| Summary: | This thesis explores late nineteenth- and early twentieth-century novels about Reconstruction in the American South, identifying a sub-genre of the historical novel
dedicated to narrating Reconstruction as revolutionary history. Operating at the margins of political and historical fiction, the writers studied excavate generic and temporal registers in the historical novel that enable them imagine revolution in ways that eschew a narrative of
transition designed to describe the bourgeois-democratic nation-state to the exclusion of plantation societies.

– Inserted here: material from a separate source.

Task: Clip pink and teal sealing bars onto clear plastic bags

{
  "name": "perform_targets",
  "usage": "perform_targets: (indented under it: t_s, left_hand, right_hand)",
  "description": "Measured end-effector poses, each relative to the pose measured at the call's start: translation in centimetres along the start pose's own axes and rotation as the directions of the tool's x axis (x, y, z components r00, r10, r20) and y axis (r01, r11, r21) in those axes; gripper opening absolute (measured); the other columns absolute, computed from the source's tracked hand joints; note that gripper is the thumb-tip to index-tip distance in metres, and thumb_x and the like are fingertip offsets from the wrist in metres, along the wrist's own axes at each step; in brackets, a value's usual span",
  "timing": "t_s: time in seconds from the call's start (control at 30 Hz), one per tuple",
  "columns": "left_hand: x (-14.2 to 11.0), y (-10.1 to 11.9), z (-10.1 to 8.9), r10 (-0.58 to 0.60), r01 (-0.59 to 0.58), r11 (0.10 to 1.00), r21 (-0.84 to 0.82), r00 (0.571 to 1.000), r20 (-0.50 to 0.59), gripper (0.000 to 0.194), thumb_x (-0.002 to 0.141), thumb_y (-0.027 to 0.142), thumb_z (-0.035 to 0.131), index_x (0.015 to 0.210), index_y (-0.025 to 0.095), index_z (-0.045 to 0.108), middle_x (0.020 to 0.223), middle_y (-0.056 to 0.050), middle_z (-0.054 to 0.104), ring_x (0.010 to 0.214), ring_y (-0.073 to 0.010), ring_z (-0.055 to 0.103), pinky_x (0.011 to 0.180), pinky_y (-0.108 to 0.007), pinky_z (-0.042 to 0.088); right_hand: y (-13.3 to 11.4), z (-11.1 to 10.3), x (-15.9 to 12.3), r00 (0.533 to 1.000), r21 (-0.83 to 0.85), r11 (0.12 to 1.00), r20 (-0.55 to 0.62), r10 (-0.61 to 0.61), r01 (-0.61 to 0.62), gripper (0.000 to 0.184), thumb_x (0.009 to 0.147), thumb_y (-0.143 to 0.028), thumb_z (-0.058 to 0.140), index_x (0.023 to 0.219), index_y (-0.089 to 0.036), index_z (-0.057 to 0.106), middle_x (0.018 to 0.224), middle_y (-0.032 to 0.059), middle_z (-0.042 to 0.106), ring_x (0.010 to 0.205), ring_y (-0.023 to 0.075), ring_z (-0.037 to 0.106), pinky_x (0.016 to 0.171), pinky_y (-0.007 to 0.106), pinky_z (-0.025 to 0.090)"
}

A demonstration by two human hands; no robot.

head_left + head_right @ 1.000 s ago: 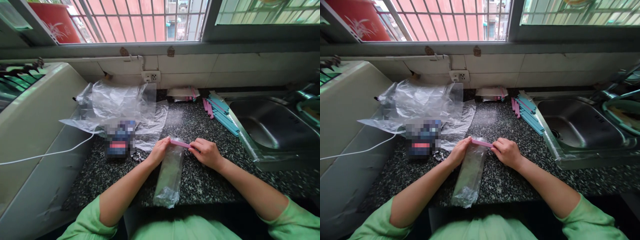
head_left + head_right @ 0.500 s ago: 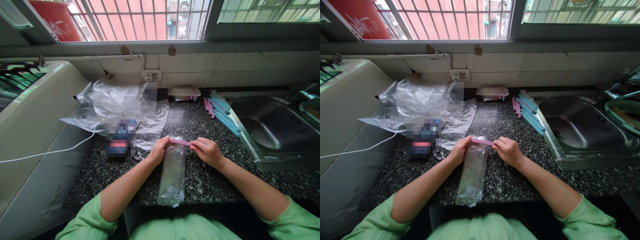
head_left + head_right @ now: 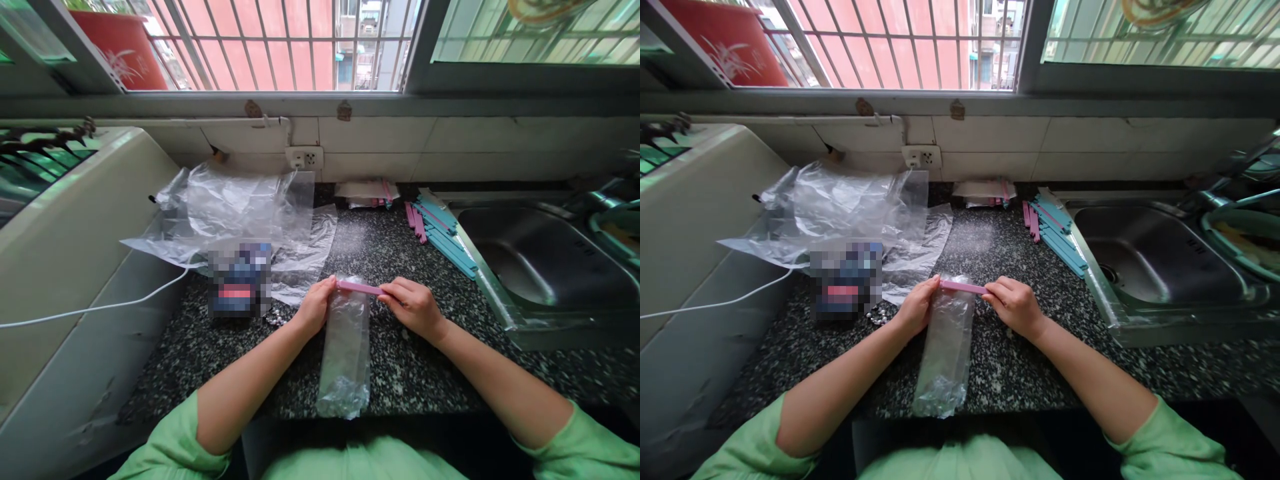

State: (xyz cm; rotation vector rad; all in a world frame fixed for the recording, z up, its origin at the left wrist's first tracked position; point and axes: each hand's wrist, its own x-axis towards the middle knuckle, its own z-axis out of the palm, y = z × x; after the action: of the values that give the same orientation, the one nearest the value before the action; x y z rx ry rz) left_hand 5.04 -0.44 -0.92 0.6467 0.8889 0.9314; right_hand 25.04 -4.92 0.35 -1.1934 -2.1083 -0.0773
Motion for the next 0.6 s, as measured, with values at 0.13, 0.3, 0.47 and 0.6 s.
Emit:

The Introduction examines the ways in which Reconstruction and its literature seem to negate critical languages and narrative models for discussing revolution. In response, it lays out the formal parameters of the historical novel of Reconstruction, focusing on an anachronistic treatment of historical time which acts as a rubric for imagining
revolutionary dynamics specific to plantation society. Each chapter pairs the political and literary lenses through which writers view Reconstruction as revolution. In Chapter One, George Washington Cable’s allegorical form is explored alongside his account of a shifting public/private divide in the South. Chapter Two analyses Albion Tourgée’s ambivalence towards the revolutionary state through his ironic account of sincerity as a means of
describing social custom. Chapter Three reads Charles Chesnutt and Frances Harper’s adoption of the passing genre as expressive of the temporality of Reconstruction’s
revolutionary event. Chapter Four investigates W.E.B. Du Bois’ long development of a counterfactual narrative of the peasant political subject, from his unpublished first novel
Scorn: a Romance (1905) through Black Reconstruction (1935).
By reading narrative form in relation to political, legal and historiographical accounts of Reconstruction, the thesis argues that these writers do important theoretical work in framing revolution as an afterlife of slavery. In part through a reading of Chesnutt’s The Marrow of Tradition (1901), the Conclusion elaborates on the aporetic nature of this theoretical work and its relationship to the kinds of revolutionary dynamic plotted through the thesis.